第18話 普通じゃない

「終わった絶対嫌われた」






「何が?」







社員食堂でそんな独り言をもらす私に、同僚であり親友の香織が怪訝そうな顔をして聞いてくる。








「お酒飲んで記憶飛んだ」








「端的すぎだって!もっと詳しく!」







「…実は、、」






香織には詩音のことを一切話していなかったので、私は一から全て事情を話した。








「あんたバカなの?」







私が話し終わってから香織は開口一番にそう言った。








「確かにいい年して泥酔して記憶飛ぶとか、、、」







「そうじゃなくて!!なんでそんな素性の知れない男と飲むの!?」







「素性知れないって、、でも私に優しくしてくれるし」








「優しくしてくれるんだったらなんでもいいわけ!?…しかも起きたらホテルの部屋って、、まさか昨日意識ない間に何かされたんじゃ、、?!」







「それはないよ!」







「どうして言い切れるの?顔も見せない相手を信用できるわけないじゃない」








「それは、、詩音は目が弱いから…」









「まさかそんなこと信じてるの?!」








「え?」






「はあ、、そんなのウソに決まってるじゃない」







「う、嘘って、、なんでそんな嘘を、、」







嘘だとかそんな事考えた事がなかった。
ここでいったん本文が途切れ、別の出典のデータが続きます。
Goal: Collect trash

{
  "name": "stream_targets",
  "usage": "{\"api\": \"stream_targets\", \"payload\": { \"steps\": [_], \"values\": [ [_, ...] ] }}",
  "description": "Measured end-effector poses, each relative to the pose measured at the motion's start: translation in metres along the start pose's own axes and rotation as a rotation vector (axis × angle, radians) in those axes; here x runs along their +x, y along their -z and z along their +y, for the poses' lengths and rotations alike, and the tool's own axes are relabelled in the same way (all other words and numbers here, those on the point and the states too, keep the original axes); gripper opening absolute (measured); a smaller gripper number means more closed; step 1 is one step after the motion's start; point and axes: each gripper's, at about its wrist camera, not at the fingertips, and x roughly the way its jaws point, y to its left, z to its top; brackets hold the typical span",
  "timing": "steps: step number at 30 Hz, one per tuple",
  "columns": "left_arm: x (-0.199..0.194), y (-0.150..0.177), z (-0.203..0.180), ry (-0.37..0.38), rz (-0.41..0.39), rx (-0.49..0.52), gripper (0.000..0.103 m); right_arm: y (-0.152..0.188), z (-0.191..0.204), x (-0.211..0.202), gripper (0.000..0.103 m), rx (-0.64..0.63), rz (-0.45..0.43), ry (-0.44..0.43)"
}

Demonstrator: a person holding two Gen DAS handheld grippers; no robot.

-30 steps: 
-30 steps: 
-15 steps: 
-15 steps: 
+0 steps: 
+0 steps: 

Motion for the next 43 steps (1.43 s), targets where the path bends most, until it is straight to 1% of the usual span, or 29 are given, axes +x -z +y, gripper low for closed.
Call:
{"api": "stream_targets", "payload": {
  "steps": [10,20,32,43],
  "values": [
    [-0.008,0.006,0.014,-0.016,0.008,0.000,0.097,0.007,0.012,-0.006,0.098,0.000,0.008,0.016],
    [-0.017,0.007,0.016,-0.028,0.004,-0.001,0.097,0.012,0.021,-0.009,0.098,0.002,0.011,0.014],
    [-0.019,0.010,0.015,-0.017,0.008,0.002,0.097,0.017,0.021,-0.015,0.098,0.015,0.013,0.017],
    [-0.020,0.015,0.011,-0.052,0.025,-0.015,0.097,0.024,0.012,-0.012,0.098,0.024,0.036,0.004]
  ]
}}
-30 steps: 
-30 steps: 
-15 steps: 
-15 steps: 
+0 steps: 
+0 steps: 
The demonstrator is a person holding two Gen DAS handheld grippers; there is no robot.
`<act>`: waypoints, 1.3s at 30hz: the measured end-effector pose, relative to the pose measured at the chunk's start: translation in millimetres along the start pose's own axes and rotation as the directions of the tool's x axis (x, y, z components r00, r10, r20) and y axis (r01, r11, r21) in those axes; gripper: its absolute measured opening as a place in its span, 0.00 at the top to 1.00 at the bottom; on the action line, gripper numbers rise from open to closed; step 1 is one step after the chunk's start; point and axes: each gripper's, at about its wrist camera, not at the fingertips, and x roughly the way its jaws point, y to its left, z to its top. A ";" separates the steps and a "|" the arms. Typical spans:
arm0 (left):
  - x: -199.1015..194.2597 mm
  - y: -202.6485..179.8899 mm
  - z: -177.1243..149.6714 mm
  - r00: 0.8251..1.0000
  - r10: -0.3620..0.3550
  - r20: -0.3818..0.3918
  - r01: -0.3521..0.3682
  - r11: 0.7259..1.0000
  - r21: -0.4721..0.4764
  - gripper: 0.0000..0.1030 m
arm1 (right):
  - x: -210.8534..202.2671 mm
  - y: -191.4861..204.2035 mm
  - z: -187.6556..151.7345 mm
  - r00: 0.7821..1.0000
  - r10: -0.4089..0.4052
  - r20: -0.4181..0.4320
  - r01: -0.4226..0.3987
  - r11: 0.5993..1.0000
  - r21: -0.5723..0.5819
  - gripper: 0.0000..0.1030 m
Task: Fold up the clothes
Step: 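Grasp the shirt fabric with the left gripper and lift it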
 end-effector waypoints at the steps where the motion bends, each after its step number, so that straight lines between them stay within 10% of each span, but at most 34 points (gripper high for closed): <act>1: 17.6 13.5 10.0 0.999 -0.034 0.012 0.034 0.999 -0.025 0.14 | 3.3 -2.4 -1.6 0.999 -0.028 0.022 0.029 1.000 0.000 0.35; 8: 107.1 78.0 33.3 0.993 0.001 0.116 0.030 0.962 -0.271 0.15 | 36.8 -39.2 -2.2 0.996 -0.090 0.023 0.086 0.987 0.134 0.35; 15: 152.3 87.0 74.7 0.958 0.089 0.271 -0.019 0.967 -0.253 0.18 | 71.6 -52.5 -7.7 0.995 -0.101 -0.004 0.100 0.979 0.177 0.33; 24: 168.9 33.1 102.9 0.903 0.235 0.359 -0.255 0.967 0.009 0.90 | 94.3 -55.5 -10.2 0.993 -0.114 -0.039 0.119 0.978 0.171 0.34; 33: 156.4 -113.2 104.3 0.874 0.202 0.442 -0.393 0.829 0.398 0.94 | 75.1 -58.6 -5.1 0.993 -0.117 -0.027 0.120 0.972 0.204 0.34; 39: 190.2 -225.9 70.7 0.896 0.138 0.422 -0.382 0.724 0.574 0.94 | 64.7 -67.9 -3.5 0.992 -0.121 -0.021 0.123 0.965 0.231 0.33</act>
。。









「決まってるじゃない。その男は










凶悪犯罪者ね」










「は、犯罪者?!まさか!あんなに優しい詩音に限ってそんな事、、、」









「優しいっていうけどさ、あんたその男の何を知ってるの?」







「っ!」








「たった3回しか会ってないのに、、、めぐが弱ってるところをその男につけこまれたんじゃないの?」









「ちがっ、、」










確かに顔も見たことないしきちんと会話をしたのだって2回だけだ。









出会いだって普通の出会い方ではなかった。









私たちは何もかもが普通ではなかった。







毎回黒ずくめの詩音の格好も、少し話しただけで連絡先交換した事も、こんなに詩音のことを信用しきっている事も何もかも。







だけど詩音のことをそんな目で見たくはなかった。









それはきっと、、、








「まあ、犯罪者じゃなかったとしてもきっとろくな男じゃないよ。これを機にもう会うのはやめなさい」





「………」





香織の言葉は正しかった。







何回会っても顔を見せない男と会うなんて誰が考えても危険だ。






誰かに言われるまでそんな事にも気付かなかったなんて。。。







私は詩音の何をそんなに信用してたんだろうか。






詩音の何にこんなにも強くーーー








???






強く、、何だというのだろうか








その答えが出せないままモヤモヤした気持ちを抱えながらも、私は徐々に詩音に連絡する事がなくなっていった。